*PROBLEM REQUIREMENTS*. Among the entries below, please repeat exactly and only the lines from the line containing "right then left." to the line containing "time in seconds", both lines included.
========================================
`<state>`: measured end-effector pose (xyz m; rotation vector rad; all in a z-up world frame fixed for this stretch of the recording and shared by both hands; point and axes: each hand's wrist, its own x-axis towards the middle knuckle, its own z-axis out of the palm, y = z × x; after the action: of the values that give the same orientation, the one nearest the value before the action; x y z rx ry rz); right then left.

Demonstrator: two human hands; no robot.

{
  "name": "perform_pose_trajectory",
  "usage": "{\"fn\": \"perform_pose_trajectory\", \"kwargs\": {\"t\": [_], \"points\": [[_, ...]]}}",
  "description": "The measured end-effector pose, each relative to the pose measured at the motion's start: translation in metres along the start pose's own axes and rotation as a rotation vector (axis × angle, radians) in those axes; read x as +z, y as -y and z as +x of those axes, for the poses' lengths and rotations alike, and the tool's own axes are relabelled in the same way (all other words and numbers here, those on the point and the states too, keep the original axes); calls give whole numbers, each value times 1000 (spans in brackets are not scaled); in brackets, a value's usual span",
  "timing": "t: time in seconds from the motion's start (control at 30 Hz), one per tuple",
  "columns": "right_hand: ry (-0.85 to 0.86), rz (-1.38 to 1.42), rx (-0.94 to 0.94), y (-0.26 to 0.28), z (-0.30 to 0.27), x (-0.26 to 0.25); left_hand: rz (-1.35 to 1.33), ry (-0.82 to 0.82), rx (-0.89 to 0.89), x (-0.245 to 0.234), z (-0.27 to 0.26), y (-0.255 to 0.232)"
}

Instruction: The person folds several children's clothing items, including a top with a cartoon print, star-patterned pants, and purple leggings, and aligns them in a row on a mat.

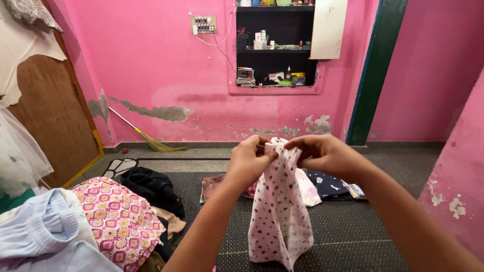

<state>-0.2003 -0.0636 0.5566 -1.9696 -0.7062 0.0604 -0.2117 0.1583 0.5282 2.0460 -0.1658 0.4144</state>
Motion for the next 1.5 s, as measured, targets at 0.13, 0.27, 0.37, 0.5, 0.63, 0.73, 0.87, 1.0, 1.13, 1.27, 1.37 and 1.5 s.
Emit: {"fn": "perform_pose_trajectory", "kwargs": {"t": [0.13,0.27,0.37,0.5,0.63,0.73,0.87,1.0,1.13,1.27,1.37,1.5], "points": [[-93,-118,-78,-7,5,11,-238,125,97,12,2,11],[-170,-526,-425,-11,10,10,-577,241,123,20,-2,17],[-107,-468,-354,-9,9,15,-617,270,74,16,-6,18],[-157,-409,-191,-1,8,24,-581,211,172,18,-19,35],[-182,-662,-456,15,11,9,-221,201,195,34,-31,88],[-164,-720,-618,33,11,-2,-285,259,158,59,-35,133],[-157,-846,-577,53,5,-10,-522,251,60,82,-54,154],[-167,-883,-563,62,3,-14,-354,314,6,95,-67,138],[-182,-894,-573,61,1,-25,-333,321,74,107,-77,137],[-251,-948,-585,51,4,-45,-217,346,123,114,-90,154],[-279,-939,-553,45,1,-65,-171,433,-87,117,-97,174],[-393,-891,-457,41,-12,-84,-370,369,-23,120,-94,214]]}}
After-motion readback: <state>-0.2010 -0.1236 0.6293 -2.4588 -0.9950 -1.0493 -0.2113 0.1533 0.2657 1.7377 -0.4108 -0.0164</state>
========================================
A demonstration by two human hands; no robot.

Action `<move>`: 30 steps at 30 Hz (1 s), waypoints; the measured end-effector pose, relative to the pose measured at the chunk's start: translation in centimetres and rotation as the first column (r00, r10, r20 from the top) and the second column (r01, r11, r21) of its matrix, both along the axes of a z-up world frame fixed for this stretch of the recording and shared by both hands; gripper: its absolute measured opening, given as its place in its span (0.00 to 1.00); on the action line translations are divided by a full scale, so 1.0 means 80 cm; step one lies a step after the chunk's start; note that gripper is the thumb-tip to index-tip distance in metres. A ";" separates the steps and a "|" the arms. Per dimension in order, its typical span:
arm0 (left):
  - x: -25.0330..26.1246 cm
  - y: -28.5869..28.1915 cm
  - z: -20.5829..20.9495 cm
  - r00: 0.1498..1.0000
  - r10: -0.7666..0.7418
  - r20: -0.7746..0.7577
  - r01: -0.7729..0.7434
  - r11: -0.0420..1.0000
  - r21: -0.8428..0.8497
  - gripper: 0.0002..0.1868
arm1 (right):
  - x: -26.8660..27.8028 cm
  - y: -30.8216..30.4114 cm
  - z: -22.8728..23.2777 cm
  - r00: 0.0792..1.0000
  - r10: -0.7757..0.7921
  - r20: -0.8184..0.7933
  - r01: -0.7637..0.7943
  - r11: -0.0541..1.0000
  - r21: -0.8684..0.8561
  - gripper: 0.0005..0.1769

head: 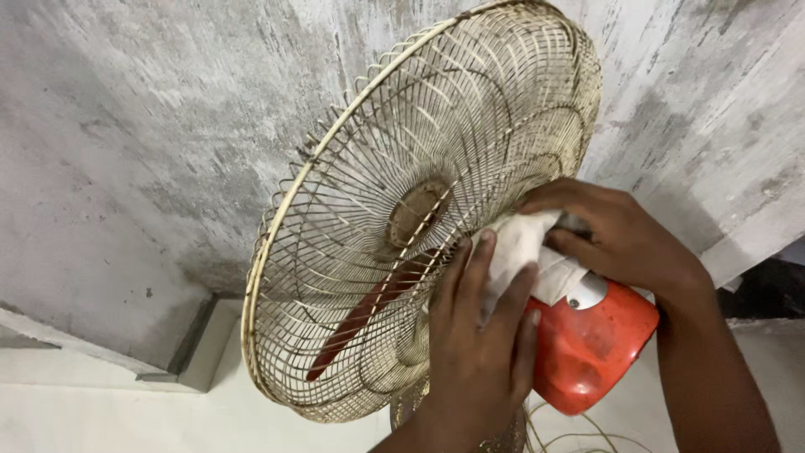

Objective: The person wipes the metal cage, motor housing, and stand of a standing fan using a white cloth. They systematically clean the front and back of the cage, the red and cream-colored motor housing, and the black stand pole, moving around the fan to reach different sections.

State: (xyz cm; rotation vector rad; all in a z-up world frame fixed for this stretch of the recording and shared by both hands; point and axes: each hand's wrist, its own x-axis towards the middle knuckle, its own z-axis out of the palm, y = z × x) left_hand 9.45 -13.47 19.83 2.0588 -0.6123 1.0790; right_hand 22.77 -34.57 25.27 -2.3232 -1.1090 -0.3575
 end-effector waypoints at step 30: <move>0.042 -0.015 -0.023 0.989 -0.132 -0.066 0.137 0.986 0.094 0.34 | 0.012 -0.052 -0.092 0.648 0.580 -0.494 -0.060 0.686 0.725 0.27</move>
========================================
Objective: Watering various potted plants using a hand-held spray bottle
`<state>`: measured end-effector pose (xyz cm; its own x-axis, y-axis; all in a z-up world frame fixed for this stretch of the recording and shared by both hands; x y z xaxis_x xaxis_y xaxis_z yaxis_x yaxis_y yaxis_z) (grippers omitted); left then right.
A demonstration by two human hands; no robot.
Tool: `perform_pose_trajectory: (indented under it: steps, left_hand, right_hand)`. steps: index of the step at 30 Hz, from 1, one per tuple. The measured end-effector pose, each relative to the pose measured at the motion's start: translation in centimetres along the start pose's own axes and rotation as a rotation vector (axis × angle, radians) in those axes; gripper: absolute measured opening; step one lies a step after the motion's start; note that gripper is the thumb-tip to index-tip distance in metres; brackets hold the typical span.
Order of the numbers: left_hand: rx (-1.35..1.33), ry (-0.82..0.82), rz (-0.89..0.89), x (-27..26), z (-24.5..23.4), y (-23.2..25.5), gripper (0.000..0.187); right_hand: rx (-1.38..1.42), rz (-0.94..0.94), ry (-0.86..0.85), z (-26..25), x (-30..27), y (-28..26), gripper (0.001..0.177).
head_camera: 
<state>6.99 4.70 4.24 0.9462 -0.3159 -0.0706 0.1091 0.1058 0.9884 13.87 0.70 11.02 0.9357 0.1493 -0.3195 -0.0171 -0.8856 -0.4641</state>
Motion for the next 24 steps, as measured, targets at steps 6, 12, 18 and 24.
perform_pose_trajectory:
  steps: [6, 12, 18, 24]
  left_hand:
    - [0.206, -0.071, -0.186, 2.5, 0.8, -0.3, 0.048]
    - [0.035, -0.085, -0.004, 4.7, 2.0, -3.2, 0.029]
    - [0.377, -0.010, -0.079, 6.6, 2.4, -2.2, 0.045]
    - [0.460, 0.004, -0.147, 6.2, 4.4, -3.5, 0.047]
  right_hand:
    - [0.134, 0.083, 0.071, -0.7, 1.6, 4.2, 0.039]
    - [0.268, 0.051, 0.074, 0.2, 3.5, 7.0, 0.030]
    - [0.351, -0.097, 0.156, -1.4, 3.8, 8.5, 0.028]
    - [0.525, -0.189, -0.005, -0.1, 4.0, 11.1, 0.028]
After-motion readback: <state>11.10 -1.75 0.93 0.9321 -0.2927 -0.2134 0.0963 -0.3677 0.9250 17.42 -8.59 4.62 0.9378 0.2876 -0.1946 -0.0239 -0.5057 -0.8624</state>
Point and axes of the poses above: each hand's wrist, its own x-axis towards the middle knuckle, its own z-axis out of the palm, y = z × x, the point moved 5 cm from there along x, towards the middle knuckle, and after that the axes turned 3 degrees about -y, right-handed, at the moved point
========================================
*REPLY*.
`<state>`: measured end-effector pose (xyz m; rotation vector rad; all in a z-up world frame fixed for this stretch of the recording and shared by both hands; point and axes: each hand's wrist, its own x-axis towards the middle knuckle, its own z-axis out of the palm, y = z × x; after the action: of the values that give the same orientation, the one nearest the value before the action; x y z rx ry rz); right then left.

Demonstrator: two human hands; no robot.

{
  "name": "perform_pose_trajectory",
  "usage": "{\"fn\": \"perform_pose_trajectory\", \"kwargs\": {\"t\": [_], \"points\": [[_, ...]]}}",
  "description": "The measured end-effector pose, each relative to the pose measured at the motion's start: translation in metres along the start pose's own axes and rotation as a rotation vector (axis × angle, radians) in those axes; read x as +z, y as -y and z as +x of those axes, for the poses' lengths and rotations alike, and the tool's own axes are relabelled in the same way (all other words and numbers here, those on the point and the states too, keep the original axes); calls give whole numbers, each value times 1000 (spans in brackets are not scaled); in brackets, a value's usual span",
  "timing": "t: time in seconds from the motion's start (control at 30 Hz), one per tuple",

This exercise is done.